Friday, April 25, 2025

Until Dawn Review

A movie adaptation of a video game, itself starring Hollywood actors, with gameplay like its own an interactive movie, "Until Dawn" is a strange one. It doesn't follow the game's plot, characters (save one) or really even its setting, instead taking the overall feel, like a small group of young adults in an isolated location terrorized by wendigos and a masked assailant. Gory deaths are also here, in all their R-rated glory, as well as the odd piece of cringy dialogue and that one annoying guy who you just can't wait to see get his comeuppance. Yup, it's a slasher film alright.

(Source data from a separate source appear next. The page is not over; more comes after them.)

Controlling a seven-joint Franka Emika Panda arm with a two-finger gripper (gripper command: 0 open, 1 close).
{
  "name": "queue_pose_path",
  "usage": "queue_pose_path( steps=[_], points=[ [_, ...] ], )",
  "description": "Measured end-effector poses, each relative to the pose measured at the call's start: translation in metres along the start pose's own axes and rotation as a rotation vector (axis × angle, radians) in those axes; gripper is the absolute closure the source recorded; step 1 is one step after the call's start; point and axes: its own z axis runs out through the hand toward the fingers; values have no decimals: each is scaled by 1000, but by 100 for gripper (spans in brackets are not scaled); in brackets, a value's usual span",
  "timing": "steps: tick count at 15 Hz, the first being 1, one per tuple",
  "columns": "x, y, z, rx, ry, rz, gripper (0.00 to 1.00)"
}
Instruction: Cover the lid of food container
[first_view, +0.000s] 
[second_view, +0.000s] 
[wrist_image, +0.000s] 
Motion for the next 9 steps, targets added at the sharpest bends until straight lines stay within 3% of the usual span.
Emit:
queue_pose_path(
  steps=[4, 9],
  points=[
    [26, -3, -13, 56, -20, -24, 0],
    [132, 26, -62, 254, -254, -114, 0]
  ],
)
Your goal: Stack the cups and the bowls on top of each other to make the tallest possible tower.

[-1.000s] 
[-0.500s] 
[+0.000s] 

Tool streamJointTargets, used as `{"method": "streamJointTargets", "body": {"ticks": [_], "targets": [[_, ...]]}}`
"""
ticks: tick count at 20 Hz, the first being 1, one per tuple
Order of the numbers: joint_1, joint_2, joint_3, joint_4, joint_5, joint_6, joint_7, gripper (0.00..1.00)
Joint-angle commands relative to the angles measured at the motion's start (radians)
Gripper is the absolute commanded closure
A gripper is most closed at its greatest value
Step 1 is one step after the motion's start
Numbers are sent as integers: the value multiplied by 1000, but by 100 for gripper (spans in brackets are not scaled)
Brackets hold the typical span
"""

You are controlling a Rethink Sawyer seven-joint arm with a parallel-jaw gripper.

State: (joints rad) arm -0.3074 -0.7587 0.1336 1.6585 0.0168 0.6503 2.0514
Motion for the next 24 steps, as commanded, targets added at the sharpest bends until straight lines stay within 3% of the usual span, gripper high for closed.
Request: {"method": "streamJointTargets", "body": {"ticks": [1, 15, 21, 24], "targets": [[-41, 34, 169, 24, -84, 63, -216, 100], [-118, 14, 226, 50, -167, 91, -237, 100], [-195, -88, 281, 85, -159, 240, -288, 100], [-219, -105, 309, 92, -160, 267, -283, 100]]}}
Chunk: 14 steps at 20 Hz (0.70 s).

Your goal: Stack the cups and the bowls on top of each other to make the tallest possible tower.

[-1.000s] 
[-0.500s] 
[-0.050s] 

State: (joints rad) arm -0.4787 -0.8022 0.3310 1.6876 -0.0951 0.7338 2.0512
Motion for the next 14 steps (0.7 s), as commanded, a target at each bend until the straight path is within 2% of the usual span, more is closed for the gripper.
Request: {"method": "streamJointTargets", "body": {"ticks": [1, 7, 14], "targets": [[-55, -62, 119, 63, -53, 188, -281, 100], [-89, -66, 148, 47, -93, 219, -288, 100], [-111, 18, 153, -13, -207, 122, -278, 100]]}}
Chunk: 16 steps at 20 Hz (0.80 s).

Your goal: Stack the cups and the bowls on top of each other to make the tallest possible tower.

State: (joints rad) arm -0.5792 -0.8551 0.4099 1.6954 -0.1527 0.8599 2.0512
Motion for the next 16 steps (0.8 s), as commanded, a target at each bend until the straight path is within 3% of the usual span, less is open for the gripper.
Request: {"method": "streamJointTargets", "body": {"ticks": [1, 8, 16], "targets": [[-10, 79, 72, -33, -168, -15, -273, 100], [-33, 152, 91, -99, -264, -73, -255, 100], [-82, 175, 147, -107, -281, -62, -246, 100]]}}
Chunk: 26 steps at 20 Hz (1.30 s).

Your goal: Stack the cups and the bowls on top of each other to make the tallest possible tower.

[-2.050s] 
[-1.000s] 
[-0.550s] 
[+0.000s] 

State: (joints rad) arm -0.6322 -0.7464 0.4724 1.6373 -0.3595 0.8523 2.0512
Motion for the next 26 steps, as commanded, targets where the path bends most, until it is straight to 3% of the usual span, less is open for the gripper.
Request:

Only it's a bit deeper than that, much like the game itself: unique here though is that our cast of young actors are stuck in a time loop, reliving each night and being sliced, diced, blown-up, and more, repeatedly unless they can "survive the night." Or so explains a random witch, who momentarily turns main protagonist Clover (Ella Rubin) into a killer herself. Until she's hit by an SUV, that is, but boy am I getting ahead of myself.

See, Clover's sister Mel (Maia Mitchell) mysteriously disappeared a year ago, on her way to New York, just weeks after their mother dies off screen. Her friends stage a little getaway, in an attempt at getting closure, and the group finds themselves in Glore Valley, smack-dab in the middle of Nowhere, USA. On a rainy road, the only house they find is cryptically dry, the small area curiously surrounded by stormy clouds. Inside, the place looks abandoned, covered in dust, bone-dry pipes and electricity that only works when the plot calls for it. But once Nina (Odessa A'zion) signs the "guest book," night begins falls and that strange hourglass turns, sand slowly pouring and oh man, that's when things go off-rails and get a bit weird.

"Until Dawn" doesn't really make a whole lotta sense, introducing ideas like the mutations, mining towns, psychiatric wards, psychics, monsters taller than trees and emotional trauma, only for it to be another excuse to show a lot of blood and guts. Characters use their phones (which naturally don't have any reception) to record one night, die, only to conveniently forget they ever did until the "last night" they have; bruises and scratches carry over between "tries" but they never really seem to learn how to handle everything that's trying to mutilate them. Not that the flick plays fair: do you dare drink the water from the bathroom sink in a place like this? In a movie like this? I think I'd rather use one of my "lives" dying of dehydration.

It's never exactly clear why all of this is happening either; even when a reason is implied by someone, who's name and actor I won't spoil (though any quick interwebs search should show you), it never explains how they too can exist in this world; are they also attacked? Does their night repeat as well? Or perhaps they themselves just a pawn in some greater game? I honestly have no idea, and left the theater wondering why they even bothered trying to come up with an answer.

One thing the filmmakers do a bit differently is not have the same night endlessly repeat; that cloaked villain from the prior attempt doesn't appear on the next. And this allows the script, credited to Gary Dauberman and Blair Butler, to get in a cute line about how this "isn't like in those movies." Finally, characters in a horror movie that aren't your usual stereotypical idiots.

Only the kind of are: I counted twice where someone tripped when being chased, groups splitting up several times instead of all staying together, things even an idiot like me knows not to do in a film like this. Of course, I did pay to go see it, so jokes on me I guess.